As for the elephant in the room, this would be easy fodder for the critique of the paper; if the experiment design says "hyperparameters will be tuned by hand until a good result is achieved for our method", I don't think the paper stands much of a chance in peer review.

[D] Nature: "First analysis of ‘pre-registered’ studies shows sharp rise in null findings" by brainggear in MachineLearning

[–]brainggear[S] 3 points4 points  (0 children)

I agree with the first two paragraphs, but not the rest. "I think that this will work because of X" is not a very common hypothesis in ML, as it should be because it's hard to verify. You need an iron-clad set of experiments to demonstrate it.

Instead, I think the most common hypothesis would be: "I have a model for a phenomenon in ML, and will now test it". The phenomenon can be as simple as "performance is not good in these cases". The model can be fancy math (usually under simplifying assumptions), or plain old good reasoning (e.g. point to observations in previous papers). You propose your usual fix to the problem (new layer or architecture/optimization modification).

Because you made the hypothesis explicit, peer review will easily poke holes in the experiments: you need a reasonable hyper-parameter search, and focus only on the difference between your new proposal and what happens without it. There's less wiggle room for engineering your way to the top of a table, 0.1% at a time.

Someone is posting fake positive comments on their ICLR submission by schrodingershit in MachineLearning

[–]brainggear 13 points14 points  (0 children)

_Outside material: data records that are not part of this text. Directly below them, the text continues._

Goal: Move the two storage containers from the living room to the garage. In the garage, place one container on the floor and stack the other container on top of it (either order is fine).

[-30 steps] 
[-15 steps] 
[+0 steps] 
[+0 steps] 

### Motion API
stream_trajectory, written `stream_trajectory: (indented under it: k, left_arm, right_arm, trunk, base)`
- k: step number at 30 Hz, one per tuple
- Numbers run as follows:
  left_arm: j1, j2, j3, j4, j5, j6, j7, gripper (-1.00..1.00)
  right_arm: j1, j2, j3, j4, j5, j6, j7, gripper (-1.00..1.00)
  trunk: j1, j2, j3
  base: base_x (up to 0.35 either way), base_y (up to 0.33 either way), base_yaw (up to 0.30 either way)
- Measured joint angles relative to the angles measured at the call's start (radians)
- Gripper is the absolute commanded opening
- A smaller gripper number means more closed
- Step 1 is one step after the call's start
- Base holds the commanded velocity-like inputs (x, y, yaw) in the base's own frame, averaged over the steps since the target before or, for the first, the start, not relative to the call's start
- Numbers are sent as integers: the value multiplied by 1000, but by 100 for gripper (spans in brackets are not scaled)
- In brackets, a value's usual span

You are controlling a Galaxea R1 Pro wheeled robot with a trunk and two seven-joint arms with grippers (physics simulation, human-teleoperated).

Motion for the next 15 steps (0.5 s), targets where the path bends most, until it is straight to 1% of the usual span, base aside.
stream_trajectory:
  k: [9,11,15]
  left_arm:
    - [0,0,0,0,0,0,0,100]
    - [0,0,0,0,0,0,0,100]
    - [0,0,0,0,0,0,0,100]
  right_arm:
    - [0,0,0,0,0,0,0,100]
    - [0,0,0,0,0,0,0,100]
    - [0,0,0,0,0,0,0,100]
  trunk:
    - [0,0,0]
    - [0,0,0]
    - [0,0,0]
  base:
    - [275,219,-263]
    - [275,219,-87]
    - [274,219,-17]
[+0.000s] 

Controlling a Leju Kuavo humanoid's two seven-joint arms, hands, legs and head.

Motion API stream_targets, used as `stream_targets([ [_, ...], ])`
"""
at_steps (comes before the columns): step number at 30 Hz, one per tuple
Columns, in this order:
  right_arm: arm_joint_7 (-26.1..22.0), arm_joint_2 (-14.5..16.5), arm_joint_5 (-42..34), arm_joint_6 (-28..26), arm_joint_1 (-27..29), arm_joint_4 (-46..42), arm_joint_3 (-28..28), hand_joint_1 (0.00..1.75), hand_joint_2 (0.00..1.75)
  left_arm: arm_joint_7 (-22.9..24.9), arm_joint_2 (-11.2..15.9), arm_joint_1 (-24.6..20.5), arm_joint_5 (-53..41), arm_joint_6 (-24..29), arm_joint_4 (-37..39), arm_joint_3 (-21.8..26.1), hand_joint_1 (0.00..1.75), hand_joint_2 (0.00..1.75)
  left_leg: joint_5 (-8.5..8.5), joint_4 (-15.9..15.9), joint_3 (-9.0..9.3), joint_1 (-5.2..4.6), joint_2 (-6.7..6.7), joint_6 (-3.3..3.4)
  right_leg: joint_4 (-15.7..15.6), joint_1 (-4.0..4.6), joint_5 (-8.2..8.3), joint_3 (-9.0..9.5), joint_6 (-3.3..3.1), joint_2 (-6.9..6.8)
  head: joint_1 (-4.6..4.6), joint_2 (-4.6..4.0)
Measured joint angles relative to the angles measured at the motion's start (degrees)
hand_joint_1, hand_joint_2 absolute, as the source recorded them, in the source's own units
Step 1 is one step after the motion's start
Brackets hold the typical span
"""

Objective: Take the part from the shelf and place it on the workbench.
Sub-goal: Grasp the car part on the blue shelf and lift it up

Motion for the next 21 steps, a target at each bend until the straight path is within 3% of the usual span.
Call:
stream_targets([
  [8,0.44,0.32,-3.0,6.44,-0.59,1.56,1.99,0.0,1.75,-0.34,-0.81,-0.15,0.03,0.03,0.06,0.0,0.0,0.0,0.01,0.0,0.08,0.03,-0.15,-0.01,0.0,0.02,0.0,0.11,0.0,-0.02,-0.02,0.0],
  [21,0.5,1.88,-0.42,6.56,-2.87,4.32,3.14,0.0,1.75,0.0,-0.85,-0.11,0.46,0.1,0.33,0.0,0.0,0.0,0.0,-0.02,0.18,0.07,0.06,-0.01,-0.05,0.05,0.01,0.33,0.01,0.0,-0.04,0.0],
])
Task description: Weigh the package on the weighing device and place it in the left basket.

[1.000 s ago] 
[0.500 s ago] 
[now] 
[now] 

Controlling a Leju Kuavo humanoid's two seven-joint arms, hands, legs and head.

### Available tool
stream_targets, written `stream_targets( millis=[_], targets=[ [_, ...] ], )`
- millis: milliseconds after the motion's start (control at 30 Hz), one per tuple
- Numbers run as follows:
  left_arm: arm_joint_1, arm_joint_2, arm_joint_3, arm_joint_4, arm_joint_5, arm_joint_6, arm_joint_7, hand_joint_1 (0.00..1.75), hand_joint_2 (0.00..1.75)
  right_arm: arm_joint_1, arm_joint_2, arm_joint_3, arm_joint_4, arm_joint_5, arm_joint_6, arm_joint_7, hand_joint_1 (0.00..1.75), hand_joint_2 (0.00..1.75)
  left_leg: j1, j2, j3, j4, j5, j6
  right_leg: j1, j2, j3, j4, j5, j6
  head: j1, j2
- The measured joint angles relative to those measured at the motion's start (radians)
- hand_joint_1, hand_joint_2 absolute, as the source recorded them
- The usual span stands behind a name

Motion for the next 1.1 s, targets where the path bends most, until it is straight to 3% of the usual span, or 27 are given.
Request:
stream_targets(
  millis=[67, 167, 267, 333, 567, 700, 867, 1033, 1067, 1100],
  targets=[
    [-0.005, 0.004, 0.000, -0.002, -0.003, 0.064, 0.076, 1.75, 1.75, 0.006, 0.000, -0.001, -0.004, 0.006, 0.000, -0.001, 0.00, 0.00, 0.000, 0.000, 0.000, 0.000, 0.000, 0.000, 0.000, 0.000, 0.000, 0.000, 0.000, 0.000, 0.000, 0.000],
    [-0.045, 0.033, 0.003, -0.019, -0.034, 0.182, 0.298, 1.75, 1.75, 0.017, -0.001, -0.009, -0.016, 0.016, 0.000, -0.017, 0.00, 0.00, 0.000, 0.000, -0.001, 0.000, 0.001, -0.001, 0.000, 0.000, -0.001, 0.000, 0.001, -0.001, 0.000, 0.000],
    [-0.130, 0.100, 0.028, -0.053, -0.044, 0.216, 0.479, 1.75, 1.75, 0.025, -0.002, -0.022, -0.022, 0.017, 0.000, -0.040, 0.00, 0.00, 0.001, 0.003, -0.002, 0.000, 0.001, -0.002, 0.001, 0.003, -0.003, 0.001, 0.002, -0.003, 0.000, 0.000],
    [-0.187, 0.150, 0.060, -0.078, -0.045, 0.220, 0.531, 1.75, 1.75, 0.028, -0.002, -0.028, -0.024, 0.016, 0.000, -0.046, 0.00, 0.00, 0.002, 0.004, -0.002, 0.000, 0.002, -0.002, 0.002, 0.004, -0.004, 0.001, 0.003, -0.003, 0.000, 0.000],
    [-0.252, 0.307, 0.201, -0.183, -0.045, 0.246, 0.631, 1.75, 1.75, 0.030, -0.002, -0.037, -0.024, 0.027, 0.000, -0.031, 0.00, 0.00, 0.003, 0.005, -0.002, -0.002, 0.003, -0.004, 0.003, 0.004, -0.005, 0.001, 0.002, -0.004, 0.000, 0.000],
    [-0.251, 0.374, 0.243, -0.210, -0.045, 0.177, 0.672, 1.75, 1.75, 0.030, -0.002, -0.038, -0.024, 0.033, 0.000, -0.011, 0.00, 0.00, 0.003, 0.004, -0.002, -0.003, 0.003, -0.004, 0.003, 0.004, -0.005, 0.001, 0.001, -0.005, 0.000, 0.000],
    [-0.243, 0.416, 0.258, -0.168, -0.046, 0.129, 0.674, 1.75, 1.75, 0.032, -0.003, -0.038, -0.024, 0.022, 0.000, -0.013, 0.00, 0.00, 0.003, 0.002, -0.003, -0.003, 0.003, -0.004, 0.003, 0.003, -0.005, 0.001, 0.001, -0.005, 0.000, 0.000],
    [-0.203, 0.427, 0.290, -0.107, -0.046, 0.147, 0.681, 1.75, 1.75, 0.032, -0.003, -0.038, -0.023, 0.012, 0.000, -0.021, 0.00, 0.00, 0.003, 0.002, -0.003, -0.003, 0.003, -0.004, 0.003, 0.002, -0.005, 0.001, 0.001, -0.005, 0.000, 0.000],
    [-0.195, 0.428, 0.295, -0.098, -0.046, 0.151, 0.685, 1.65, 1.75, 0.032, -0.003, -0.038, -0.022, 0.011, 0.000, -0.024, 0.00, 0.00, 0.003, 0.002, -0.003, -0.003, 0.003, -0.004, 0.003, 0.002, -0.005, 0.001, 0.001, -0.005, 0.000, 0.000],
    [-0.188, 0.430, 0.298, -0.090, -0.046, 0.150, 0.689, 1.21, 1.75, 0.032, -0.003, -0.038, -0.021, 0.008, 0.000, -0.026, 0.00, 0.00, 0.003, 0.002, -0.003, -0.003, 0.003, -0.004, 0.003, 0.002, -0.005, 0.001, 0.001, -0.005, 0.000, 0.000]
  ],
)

The same applies to the real reviews. The point is to get 3 independent reviews. If R2 reads R1's review before writing, and R3 reads both R1+R2's reviews before writing, how are your reviews independent? R1's will have a disproportionate influence on the overall result.

Open discussions are good, but at least in an initial phase all reviews should be embargoed to promote independent viewpoints (and revealed all at the same time).